EXERCISE: Reproduce, character for character, the entries from their opening line through the line with "Query: crumpled cloth".

---------- PROVIDED DATA

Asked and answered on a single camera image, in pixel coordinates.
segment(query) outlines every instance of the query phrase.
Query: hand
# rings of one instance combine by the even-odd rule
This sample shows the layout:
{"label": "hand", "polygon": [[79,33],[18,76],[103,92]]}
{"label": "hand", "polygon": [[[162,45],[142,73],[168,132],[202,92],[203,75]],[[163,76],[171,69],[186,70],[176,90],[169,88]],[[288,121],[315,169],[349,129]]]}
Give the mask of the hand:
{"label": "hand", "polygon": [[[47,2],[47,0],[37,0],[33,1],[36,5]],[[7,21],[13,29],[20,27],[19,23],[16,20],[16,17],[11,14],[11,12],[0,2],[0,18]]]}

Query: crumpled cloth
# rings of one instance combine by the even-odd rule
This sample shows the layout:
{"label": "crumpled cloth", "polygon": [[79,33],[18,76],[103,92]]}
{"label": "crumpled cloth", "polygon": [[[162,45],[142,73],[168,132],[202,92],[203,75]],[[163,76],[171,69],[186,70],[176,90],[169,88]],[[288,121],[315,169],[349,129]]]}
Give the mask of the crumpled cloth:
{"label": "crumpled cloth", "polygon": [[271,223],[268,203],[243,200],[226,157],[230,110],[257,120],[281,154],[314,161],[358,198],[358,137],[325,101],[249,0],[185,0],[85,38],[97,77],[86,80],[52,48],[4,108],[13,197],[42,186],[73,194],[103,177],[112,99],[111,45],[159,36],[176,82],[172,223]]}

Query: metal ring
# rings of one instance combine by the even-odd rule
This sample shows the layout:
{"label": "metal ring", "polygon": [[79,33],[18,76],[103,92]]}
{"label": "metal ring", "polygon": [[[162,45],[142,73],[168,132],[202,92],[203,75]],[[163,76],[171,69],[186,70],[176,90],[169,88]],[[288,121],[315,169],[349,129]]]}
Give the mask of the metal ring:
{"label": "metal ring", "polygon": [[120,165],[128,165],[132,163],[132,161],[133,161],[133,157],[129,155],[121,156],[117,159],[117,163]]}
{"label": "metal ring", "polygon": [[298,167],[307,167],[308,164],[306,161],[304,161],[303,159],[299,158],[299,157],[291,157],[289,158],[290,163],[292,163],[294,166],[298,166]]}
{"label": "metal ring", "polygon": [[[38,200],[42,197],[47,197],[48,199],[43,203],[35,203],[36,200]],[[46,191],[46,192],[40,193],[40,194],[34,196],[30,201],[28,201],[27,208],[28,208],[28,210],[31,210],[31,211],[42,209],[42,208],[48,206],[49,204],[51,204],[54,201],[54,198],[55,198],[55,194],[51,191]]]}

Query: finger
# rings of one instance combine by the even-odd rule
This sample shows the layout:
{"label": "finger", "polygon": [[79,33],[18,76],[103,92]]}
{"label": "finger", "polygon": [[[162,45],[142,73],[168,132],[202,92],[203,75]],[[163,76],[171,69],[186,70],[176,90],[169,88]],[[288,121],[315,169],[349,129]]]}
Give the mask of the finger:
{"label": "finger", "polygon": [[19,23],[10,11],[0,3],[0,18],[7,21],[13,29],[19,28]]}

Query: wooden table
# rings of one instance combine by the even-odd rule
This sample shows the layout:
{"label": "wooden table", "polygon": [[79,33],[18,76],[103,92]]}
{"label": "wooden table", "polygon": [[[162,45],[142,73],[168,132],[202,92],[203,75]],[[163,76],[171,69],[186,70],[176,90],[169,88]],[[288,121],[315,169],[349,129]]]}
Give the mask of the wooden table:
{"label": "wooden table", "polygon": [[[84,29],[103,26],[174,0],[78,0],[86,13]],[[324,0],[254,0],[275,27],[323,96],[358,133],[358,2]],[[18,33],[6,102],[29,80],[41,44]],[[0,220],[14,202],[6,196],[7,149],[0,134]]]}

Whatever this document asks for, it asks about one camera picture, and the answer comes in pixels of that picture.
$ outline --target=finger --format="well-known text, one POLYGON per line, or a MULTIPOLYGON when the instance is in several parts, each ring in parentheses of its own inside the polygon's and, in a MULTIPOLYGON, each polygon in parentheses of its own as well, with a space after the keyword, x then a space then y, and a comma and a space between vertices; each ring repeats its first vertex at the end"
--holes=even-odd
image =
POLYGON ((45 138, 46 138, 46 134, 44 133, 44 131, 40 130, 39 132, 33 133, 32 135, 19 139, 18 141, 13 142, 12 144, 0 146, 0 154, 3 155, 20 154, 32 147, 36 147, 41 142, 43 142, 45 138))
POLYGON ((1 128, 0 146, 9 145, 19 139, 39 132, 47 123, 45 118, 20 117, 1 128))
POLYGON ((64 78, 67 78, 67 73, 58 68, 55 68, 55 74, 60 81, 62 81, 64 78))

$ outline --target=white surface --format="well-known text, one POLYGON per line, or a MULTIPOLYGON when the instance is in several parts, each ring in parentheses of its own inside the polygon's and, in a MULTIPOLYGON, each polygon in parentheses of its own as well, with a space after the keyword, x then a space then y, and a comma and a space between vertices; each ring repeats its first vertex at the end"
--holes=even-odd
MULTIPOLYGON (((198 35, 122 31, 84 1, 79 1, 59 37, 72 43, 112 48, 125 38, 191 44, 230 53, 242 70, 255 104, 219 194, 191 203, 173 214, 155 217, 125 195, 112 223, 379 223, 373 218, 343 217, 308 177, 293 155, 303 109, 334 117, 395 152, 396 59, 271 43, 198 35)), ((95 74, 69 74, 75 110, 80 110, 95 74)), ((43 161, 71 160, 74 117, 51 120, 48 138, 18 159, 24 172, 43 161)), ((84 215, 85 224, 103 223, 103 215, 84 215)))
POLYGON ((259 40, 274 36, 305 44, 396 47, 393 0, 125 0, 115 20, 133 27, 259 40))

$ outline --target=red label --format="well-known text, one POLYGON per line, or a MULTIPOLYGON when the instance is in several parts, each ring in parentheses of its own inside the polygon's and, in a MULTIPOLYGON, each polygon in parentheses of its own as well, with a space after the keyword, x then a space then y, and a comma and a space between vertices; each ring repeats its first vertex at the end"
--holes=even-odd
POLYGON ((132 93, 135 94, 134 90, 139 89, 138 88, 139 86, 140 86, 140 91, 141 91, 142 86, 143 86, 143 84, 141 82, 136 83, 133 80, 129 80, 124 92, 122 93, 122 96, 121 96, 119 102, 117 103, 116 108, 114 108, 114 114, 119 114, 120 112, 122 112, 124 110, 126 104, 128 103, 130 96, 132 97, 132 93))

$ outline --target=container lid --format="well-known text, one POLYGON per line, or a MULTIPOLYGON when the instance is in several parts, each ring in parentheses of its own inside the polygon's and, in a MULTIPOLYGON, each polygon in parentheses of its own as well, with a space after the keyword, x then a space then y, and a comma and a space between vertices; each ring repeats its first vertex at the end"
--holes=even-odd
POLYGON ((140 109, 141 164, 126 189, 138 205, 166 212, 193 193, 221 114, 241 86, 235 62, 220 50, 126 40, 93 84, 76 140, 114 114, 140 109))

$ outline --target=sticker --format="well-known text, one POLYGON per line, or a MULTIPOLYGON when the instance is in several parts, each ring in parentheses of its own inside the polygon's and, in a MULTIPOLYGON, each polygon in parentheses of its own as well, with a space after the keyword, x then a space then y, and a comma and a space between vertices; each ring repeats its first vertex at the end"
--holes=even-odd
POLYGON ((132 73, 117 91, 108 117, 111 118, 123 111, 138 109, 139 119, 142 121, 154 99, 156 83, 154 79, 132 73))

--------------------

REPLY:
Asked and answered on a single camera image, in pixel coordinates.
segment(query) outlines every instance of the query phrase.
Query: hand
# rings of one instance combine by the even-odd rule
This sample shows the layout:
{"label": "hand", "polygon": [[79,33],[18,76],[103,92]]}
{"label": "hand", "polygon": [[[162,45],[142,73],[168,132],[202,92],[203,75]],[[163,76],[171,69],[186,70],[176,90],[169,88]],[[288,121],[315,169],[349,129]]]}
Give the mask of the hand:
{"label": "hand", "polygon": [[[47,2],[47,0],[37,0],[33,1],[36,5]],[[7,21],[13,29],[20,27],[19,23],[16,20],[16,17],[11,14],[11,12],[0,2],[0,18]]]}

Query: crumpled cloth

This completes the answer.